German jets, troops arrive in Turkey’s İncirlik for anti-ISIL fight
ADANA – Doğan News Agency
DHA photoThe first batch of German troops, two reconnaissance jets and an aerial refueling jet landed in Turkey’s southern İncirlik Airbase on Dec. 10 as part of a deployment in the battle against the Islamic State of Iraq and the Levant (ISIL) in Syria.
An Airbus A400M transport aircraft carrying 40 German soldiers, two Tornado reconnaissance jets and an A310 MRT aerial refueling jet landed at the İncirlik base in Turkey’s southern province of Adana on Dec. 10.

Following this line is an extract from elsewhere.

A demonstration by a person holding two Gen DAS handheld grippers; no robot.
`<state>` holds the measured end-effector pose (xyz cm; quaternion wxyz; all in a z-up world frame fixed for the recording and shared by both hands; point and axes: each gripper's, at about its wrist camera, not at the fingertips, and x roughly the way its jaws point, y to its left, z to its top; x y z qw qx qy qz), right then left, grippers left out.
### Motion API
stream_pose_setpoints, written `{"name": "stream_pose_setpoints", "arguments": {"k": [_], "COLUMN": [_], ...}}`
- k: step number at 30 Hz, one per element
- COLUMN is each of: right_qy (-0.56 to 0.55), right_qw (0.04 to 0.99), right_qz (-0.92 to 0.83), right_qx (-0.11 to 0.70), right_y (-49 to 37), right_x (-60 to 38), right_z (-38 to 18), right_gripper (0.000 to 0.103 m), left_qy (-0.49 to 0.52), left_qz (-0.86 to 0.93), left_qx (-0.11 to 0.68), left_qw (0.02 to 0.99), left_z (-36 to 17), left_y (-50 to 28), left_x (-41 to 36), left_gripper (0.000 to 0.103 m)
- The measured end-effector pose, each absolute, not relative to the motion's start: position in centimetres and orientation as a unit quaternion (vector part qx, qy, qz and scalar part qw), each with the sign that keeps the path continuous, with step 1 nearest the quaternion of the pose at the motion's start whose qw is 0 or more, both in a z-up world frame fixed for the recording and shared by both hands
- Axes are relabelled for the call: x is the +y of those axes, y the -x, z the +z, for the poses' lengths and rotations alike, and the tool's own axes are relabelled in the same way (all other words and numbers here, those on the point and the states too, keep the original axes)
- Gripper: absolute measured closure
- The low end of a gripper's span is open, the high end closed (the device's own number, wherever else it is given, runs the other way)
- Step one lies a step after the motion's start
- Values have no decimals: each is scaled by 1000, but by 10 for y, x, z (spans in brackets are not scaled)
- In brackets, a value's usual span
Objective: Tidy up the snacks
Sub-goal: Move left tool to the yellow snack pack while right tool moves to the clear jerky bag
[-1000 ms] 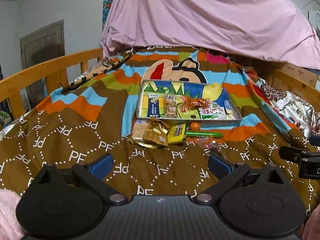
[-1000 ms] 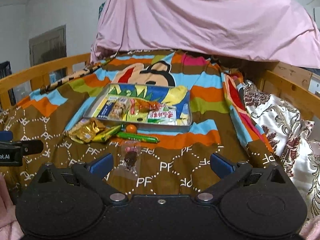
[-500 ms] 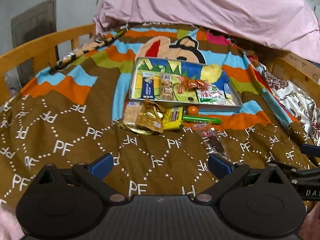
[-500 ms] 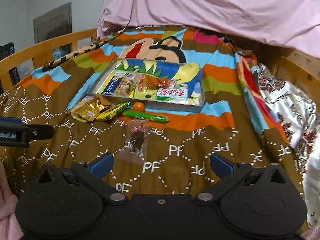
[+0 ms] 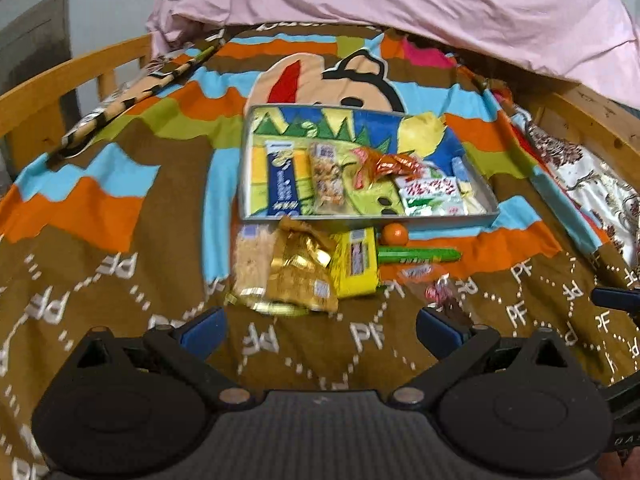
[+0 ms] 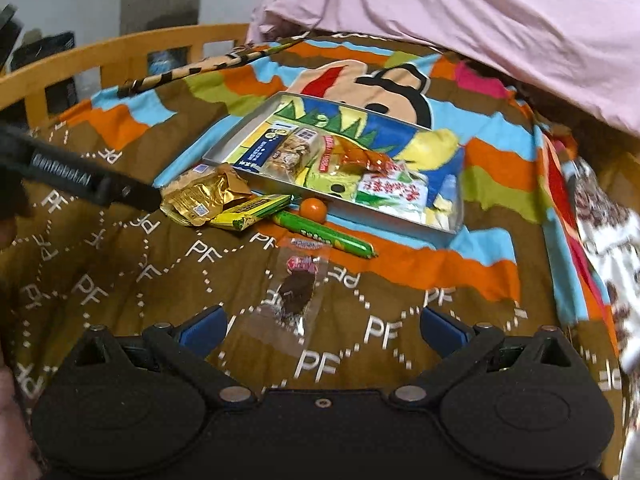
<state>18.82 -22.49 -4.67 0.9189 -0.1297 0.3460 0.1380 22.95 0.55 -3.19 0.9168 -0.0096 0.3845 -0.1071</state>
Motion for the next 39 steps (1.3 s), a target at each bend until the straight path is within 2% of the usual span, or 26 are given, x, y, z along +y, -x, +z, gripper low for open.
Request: {"name": "stream_pose_setpoints", "arguments": {"k": [11, 20, 26, 30, 37, 39], "right_qy": [157, 113, 81, 42, 38, 27], "right_qw": [920, 901, 895, 888, 898, 896], "right_qz": [139, 181, 187, 188, 157, 152], "right_qx": [332, 378, 396, 418, 410, 417], "right_y": [-225, -238, -247, -254, -259, -262], "right_x": [-203, -193, -193, -195, -199, -203], "right_z": [-75, -94, -100, -108, -111, -114], "right_gripper": [1, 1, 10, 11, 32, 33], "left_qy": [21, 70, 58, 52, 75, 68], "left_qz": [-228, -282, -245, -250, -243, -246], "left_qx": [341, 397, 439, 442, 449, 453], "left_qw": [912, 871, 862, 860, 857, 854], "left_z": [-53, -85, -100, -106, -109, -109], "left_y": [-285, -331, -345, -347, -361, -362], "left_x": [-25, -39, -37, -35, -31, -34], "left_gripper": [0, 1, 1, 1, 1, 0]}}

German lawmakers on Dec. 4 had authorized the deployment of up to 1,200 personnel, six Tornado reconnaissance jets, which have no offensive capability and specialize in air-to-ground reconnaissance, one tanker aircraft for refueling and a frigate to aid the French aircraft carrier Charles de Gaulle in the Mediterranean Sea to join the international military operations against ISIL, in support of France after the Nov. 13 Paris attacks.
While the 40 soldiers and two Tornado reconnaissance jets left from the Jagel military airbase in northern Germany’s Schleswig-Holstein state, the A310 MRT aerial refueling jet left separately from the Cologne-Wahn base, Agence France-Presse reported.

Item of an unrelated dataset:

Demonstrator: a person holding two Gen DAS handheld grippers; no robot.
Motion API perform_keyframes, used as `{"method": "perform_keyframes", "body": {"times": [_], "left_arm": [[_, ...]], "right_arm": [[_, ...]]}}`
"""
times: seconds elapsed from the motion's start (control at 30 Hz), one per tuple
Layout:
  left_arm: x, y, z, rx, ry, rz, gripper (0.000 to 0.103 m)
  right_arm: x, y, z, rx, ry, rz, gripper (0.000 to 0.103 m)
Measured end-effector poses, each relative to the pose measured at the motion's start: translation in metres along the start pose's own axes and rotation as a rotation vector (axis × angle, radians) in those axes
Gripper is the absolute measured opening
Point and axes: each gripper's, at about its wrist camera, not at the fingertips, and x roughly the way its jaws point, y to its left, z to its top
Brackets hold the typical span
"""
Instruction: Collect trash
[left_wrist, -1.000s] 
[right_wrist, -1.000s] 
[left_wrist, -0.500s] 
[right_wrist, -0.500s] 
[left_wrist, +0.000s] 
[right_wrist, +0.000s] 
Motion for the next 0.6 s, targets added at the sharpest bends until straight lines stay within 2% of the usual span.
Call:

Four more Tornado jets are expected to arrive at the İncirlik base by early January 2016, Doğan News Agency reported.
The İncirlik base had a busy day on Dec. 10, as U.S. Air Forces’ A-10 and F-15E fighter jets along with Turkish F-16 jets were seen frequently taking off and landing.
Underlining the significance of the deployment, Schleswig-Holstein state premier Torsten Albig said at the send-off ceremony that “the future of Europe depends on this friendship” between France and Germany.

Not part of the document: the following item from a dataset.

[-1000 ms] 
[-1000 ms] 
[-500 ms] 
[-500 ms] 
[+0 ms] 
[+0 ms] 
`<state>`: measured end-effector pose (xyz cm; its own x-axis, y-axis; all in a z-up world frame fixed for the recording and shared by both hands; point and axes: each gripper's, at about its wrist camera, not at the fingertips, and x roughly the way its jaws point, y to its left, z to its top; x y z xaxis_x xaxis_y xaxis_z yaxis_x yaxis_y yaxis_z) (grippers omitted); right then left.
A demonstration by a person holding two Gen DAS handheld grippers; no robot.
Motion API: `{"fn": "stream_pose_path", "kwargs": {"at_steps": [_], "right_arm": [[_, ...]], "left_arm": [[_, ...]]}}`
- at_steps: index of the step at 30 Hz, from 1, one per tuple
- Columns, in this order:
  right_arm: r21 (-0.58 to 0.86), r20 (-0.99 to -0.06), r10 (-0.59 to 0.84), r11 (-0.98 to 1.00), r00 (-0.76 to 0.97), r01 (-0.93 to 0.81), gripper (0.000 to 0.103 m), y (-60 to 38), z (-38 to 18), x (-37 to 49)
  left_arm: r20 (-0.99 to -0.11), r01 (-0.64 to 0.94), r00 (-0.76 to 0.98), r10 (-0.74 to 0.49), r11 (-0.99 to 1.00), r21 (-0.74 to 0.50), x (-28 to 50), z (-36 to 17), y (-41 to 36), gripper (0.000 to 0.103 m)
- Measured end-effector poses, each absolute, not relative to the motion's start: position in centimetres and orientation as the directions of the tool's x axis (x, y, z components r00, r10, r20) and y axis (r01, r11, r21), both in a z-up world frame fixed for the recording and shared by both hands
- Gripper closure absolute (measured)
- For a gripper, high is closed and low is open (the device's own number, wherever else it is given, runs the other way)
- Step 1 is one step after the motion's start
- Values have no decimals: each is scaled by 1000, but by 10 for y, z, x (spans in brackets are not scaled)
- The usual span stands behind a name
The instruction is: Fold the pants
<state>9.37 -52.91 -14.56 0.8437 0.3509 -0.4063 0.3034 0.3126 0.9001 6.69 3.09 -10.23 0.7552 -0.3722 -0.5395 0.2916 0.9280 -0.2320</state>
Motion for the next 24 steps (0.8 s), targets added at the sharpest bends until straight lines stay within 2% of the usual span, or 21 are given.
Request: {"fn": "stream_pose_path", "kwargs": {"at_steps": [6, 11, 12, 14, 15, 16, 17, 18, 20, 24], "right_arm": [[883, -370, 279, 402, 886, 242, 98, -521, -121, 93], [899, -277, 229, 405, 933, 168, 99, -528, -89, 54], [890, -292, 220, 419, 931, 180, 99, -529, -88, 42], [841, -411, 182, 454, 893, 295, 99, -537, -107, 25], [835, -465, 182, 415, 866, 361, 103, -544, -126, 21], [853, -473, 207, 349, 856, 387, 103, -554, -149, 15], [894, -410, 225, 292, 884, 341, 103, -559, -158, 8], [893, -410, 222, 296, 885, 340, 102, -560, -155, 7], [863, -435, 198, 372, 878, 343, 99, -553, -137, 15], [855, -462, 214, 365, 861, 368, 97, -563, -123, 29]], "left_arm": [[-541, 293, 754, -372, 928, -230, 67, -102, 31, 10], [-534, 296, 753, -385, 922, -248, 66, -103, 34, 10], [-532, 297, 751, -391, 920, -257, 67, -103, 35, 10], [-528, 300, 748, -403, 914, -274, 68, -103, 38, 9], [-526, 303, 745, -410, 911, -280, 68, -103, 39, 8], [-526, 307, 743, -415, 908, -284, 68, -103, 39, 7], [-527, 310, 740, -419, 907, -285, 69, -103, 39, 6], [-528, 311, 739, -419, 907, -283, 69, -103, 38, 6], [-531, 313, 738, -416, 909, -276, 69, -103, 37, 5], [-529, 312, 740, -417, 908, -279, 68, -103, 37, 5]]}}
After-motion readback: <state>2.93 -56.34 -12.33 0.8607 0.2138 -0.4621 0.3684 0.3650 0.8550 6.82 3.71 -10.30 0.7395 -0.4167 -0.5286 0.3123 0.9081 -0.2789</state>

Berlin had swiftly answered France’s call for help in the fight against jihadists, even though post-war Germany has been traditionally reluctant to send troops into military missions abroad.
The six Tornados are fitted with surveillance technology that can take photos and infrared images, even at night and in bad weather, and transmit them in real time to ground stations.
Germany has no plan to make bombing runs, unlike France, the United States and Britain.